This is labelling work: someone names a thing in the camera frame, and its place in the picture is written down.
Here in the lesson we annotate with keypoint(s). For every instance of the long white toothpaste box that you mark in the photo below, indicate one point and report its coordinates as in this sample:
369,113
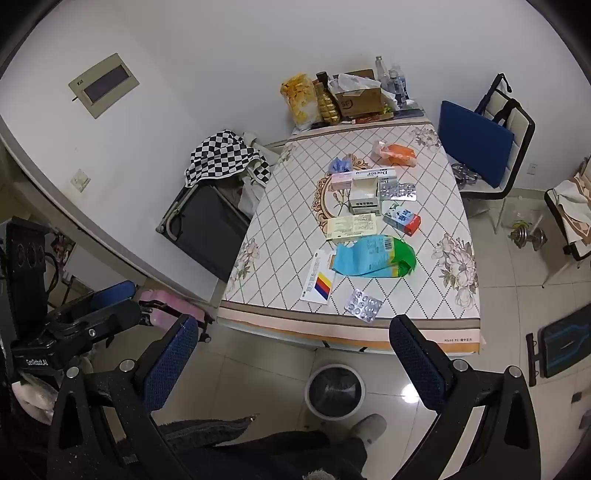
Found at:
369,174

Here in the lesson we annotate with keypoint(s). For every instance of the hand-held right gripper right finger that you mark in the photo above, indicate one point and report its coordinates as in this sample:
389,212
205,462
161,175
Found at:
415,360

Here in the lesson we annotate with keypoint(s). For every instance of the wall switch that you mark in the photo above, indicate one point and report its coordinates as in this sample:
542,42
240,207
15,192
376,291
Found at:
81,180

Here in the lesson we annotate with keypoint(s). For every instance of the gold bottle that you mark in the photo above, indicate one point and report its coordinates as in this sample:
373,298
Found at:
328,104

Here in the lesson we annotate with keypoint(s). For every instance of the beige wall panel box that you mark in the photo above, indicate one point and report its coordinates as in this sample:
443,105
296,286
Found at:
104,85

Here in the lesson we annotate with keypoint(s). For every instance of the round woven basket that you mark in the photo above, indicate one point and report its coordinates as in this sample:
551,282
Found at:
286,207

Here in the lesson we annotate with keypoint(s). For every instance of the metal dumbbell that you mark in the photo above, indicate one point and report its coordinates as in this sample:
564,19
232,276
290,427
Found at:
526,237

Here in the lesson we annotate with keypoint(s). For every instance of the cardboard box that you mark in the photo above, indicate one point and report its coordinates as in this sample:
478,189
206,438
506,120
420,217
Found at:
362,104

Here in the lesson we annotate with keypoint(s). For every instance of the round white trash bin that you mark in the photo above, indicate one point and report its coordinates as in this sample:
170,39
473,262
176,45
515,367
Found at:
334,392

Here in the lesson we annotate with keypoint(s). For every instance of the flattened white striped box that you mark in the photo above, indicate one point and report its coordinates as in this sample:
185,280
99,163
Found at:
318,281

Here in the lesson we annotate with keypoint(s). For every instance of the crumpled blue glove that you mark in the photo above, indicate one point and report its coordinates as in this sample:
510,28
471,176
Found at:
340,165

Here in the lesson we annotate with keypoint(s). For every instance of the black white checkered cloth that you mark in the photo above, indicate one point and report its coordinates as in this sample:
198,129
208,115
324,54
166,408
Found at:
221,157

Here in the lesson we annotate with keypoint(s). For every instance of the person's dark pants leg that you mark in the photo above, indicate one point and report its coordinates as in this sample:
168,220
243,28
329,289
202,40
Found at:
258,454

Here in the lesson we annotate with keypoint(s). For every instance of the yellow snack bag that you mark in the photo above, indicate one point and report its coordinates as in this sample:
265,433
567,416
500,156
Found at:
298,99

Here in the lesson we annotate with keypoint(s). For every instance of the black blue fitness board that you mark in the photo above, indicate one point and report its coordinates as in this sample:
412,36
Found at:
561,344

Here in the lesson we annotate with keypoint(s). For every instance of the clear glass bottle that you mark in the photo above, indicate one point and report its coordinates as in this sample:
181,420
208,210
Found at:
380,69

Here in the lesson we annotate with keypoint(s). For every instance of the pink suitcase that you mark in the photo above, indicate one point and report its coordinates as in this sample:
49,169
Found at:
171,314

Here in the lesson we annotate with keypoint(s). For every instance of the clear plastic water bottle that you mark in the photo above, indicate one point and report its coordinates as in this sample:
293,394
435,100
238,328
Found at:
398,85

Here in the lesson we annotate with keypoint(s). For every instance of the white plastic bag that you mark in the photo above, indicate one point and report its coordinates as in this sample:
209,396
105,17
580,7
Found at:
353,83

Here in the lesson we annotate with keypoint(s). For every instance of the open white medicine box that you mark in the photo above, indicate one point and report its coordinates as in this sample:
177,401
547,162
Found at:
362,203

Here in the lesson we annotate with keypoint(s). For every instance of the white chair black frame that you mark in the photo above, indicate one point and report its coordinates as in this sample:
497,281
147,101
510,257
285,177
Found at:
519,117

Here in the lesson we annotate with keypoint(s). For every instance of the beige towel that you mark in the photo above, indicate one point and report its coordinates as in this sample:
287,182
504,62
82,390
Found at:
570,207

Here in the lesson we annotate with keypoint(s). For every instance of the silver blister pack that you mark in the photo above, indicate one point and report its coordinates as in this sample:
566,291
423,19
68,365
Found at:
362,305
399,190

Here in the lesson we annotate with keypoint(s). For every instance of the blue green medicine box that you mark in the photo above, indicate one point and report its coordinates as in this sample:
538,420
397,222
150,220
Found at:
369,258

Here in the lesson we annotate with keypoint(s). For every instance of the pink box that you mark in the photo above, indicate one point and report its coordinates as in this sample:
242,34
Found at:
341,181

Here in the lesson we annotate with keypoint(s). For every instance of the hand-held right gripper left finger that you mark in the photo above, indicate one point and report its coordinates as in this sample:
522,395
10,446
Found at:
173,360

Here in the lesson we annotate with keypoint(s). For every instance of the white tote bag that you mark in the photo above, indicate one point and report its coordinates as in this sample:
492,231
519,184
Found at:
251,198

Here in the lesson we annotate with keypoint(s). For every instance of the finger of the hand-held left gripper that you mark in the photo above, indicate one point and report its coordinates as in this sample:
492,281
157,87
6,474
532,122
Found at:
101,323
113,293

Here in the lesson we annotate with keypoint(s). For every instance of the wall socket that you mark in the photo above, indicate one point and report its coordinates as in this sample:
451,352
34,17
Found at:
533,169

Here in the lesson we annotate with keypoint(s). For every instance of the blue cushion pad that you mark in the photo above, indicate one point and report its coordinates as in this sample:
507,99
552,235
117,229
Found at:
475,138

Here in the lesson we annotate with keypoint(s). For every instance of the orange packet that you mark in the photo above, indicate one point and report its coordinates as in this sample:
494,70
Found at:
401,154

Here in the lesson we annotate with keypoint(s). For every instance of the grey slipper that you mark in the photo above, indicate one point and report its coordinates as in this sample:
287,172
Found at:
369,427

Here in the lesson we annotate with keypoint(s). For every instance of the cream flat medicine box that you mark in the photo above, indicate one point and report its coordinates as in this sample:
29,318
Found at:
348,228

-.-.-

▶ **YOUR ASSIGNMENT**
Pull out each line of the listing that holds the string "frame".

▶ **OUTPUT FOR THIS TASK**
This is labelling work: someone names a thing in the camera frame, and its place in the picture is written down.
Here in the lesson we annotate with keypoint(s). For every instance of the white chair black frame that you mark in the photo above, indicate one point and report its coordinates as in this sample:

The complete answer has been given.